Sparks Manufacturing Co. v. Town of Newton

41 A. 385, 57 N.J. Eq. 367, 12 Dickinson 367, 1898 N.J. Ch. LEXIS 12
CourtNew Jersey Court of Chancery
DecidedOctober 21, 1898
StatusPublished
Cited by4 cases

This text of 41 A. 385 (Sparks Manufacturing Co. v. Town of Newton) is published on Counsel Stack Legal Research, covering New Jersey Court of Chancery primary law. Counsel Stack provides free access to over 12 million legal documents including statutes, case law, regulations, and constitutions.

Bluebook
Sparks Manufacturing Co. v. Town of Newton, 41 A. 385, 57 N.J. Eq. 367, 12 Dickinson 367, 1898 N.J. Ch. LEXIS 12 (N.J. Ct. App. 1898).

Opinion

Pitney, V. C.

The defendant, by its answers, sets up and claims the right to divert all the water which its works as actually constructed are capable of diverting. That amount was, during the hearing, at first agreed upon as one million two hundred and fifty thousand gallons in twenty-four hours.
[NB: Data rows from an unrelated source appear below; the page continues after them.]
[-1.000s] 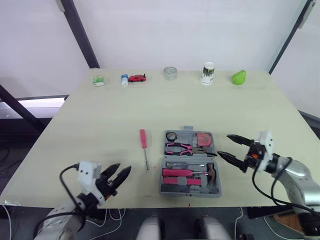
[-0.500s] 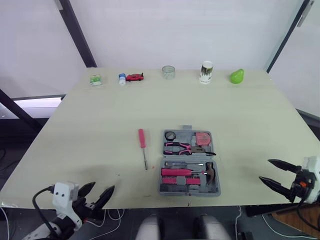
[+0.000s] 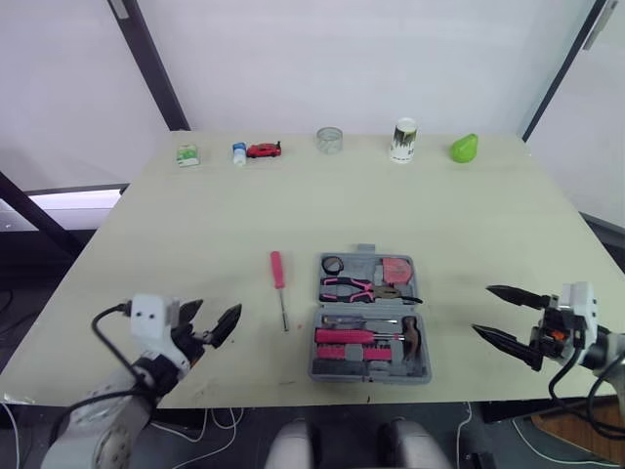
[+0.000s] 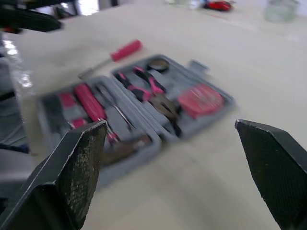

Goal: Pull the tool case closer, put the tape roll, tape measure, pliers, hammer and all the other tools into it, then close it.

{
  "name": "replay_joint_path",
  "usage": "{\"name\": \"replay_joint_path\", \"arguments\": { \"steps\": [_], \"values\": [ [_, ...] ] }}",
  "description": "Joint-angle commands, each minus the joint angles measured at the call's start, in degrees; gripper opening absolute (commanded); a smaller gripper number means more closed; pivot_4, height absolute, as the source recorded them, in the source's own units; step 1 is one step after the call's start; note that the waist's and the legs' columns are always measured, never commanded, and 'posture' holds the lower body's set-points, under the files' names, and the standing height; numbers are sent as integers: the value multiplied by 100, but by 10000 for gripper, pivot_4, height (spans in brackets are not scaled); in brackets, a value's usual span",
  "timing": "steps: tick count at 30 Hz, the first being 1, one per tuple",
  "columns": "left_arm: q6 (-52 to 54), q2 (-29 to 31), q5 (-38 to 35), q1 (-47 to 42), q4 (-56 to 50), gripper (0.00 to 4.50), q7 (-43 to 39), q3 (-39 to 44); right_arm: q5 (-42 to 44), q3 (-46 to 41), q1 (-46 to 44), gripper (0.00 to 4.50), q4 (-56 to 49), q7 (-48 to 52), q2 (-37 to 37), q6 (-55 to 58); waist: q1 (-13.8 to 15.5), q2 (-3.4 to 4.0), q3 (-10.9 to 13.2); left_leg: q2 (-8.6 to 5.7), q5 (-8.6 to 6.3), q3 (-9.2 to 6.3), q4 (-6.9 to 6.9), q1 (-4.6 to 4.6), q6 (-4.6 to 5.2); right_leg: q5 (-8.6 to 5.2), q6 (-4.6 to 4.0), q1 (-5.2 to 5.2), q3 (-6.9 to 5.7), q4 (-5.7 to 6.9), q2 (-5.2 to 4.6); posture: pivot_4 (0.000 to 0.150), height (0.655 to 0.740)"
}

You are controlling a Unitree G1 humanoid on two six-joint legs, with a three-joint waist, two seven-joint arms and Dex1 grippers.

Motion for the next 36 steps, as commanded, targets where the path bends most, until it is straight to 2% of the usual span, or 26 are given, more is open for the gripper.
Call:
{"name": "replay_joint_path", "arguments": {
  "steps": [1,6,14,28,30,31,36],
  "values": [
    [435,46,163,-418,-245,43984,483,-241,212,138,-185,45000,-524,1,-17,219,2,0,1,0,0,0,0,0,0,0,0,0,0,0,0,1500,7400],
    [1244,-399,361,-1509,-170,43984,1385,-843,184,579,-677,45000,-1000,-109,13,510,22,-1,7,-6,2,-8,7,-2,0,4,6,4,-6,3,0,1500,7400],
    [1540,-871,826,-2236,475,43984,2055,-1219,155,881,-1025,45000,-1360,-419,71,828,10,-4,11,-7,1,-20,-4,-3,0,4,6,6,-9,1,7,1500,7400],
    [775,-1466,1671,-3030,2309,43984,2152,-1794,143,1067,-898,45000,-1860,-880,130,1085,16,-10,14,-13,1,-21,0,-10,0,5,8,7,-15,1,4,1500,7400],
    [629,-1551,1757,-3094,2549,38832,2159,-1826,169,1033,-879,45000,-1888,-888,98,1105,18,-10,14,-13,1,-22,-1,-10,0,5,7,7,-15,1,5,1500,7400],
    [558,-1588,1795,-3099,2620,38673,2160,-1833,188,1016,-873,45000,-1913,-899,80,1129,18,-10,14,-13,1,-21,0,-10,0,5,7,7,-16,2,5,1500,7400],
    [511,-1609,1855,-2827,2409,14987,2056,-1804,216,969,-810,45000,-1967,-895,30,1183,28,-9,14,-14,1,-22,0,-11,0,5,8,7,-16,1,2,1500,7400]
  ]
}}
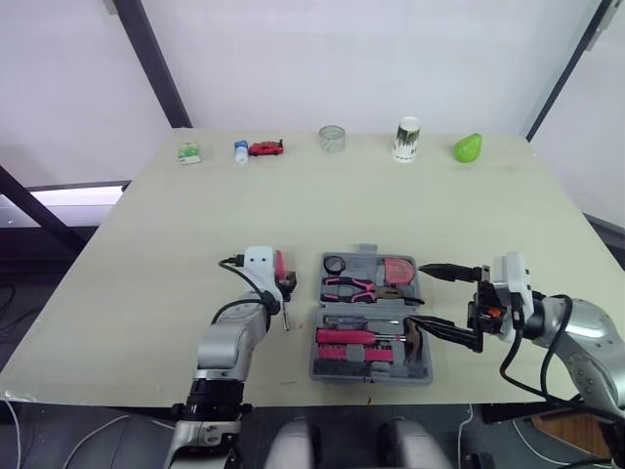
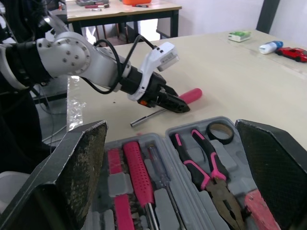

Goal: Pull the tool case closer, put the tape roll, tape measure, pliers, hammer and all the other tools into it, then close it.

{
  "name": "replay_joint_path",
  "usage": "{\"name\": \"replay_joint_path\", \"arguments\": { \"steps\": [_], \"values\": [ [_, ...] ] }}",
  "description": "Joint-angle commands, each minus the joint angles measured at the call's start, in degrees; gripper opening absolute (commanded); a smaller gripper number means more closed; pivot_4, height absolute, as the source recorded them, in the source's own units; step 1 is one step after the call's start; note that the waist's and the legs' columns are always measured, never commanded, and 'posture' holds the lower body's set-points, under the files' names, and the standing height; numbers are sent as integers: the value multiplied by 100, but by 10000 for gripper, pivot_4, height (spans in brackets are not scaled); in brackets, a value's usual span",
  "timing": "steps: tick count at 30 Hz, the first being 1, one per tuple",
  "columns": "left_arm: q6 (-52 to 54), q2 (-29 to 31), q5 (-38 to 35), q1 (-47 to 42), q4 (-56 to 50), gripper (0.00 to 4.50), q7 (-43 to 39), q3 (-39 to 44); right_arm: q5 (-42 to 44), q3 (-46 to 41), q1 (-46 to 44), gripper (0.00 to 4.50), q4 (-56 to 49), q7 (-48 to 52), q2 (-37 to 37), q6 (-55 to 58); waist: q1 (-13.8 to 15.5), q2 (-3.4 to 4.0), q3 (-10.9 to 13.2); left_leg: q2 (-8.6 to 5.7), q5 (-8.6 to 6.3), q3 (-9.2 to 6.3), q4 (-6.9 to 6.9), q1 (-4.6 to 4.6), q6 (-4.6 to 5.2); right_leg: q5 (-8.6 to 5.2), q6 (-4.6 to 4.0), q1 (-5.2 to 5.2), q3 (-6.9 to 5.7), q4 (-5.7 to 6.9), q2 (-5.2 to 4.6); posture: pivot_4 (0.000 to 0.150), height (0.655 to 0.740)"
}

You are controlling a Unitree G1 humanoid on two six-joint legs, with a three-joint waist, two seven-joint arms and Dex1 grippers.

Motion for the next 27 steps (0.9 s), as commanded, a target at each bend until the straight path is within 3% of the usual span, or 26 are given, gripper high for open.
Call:
{"name": "replay_joint_path", "arguments": {
  "steps": [1,2,3,15,19,27],
  "values": [
    [16,6,-1,297,-353,10326,-118,-15,126,-180,51,45000,-187,14,-89,-5,-3,0,0,0,0,0,0,0,0,0,0,0,0,0,-1,1500,7400],
    [53,49,-17,456,-532,5857,-162,16,129,-173,59,45000,-173,30,-90,-5,-9,0,0,0,0,0,0,0,0,0,0,0,0,0,-1,1500,7400],
    [93,87,-40,610,-719,5089,-203,47,131,-161,62,45000,-155,50,-91,-7,-23,1,-1,1,0,-1,0,0,0,0,0,0,1,-1,-1,1500,7400],
    [728,295,-505,3007,-3428,5091,-474,734,174,57,-14,45000,80,474,-113,33,-5,-3,4,9,0,1,-2,4,0,-5,-7,-3,1,-1,-6,1500,7400],
    [639,194,-424,3189,-3425,5091,-421,628,166,169,-106,45000,177,585,-81,46,-7,-8,7,5,0,5,4,4,0,-11,-17,-1,2,-2,-12,1500,7400],
    [505,37,-299,2678,-3112,5091,-281,413,175,206,-231,45000,249,700,-75,87,-13,-9,8,5,0,4,2,4,0,-5,-7,-2,2,-2,-7,1500,7400]
  ]
}}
But that estimate was based upon the flow due to a head produced by an open pipe at the level of the court-house in Newton; and when it was pointed out that such use of the pipe would leave a large portion— nearly, if not quite, one-half of the town which is situate on ground higher than the court-house — unsupplied with water, the defendant applied for and obtained leave to limit itself to a diversion of eight hundred thousand gallons a day, which, subject to some further remarks upon the question of quantity, I shall, for present purposes, consider the amount to be diverted.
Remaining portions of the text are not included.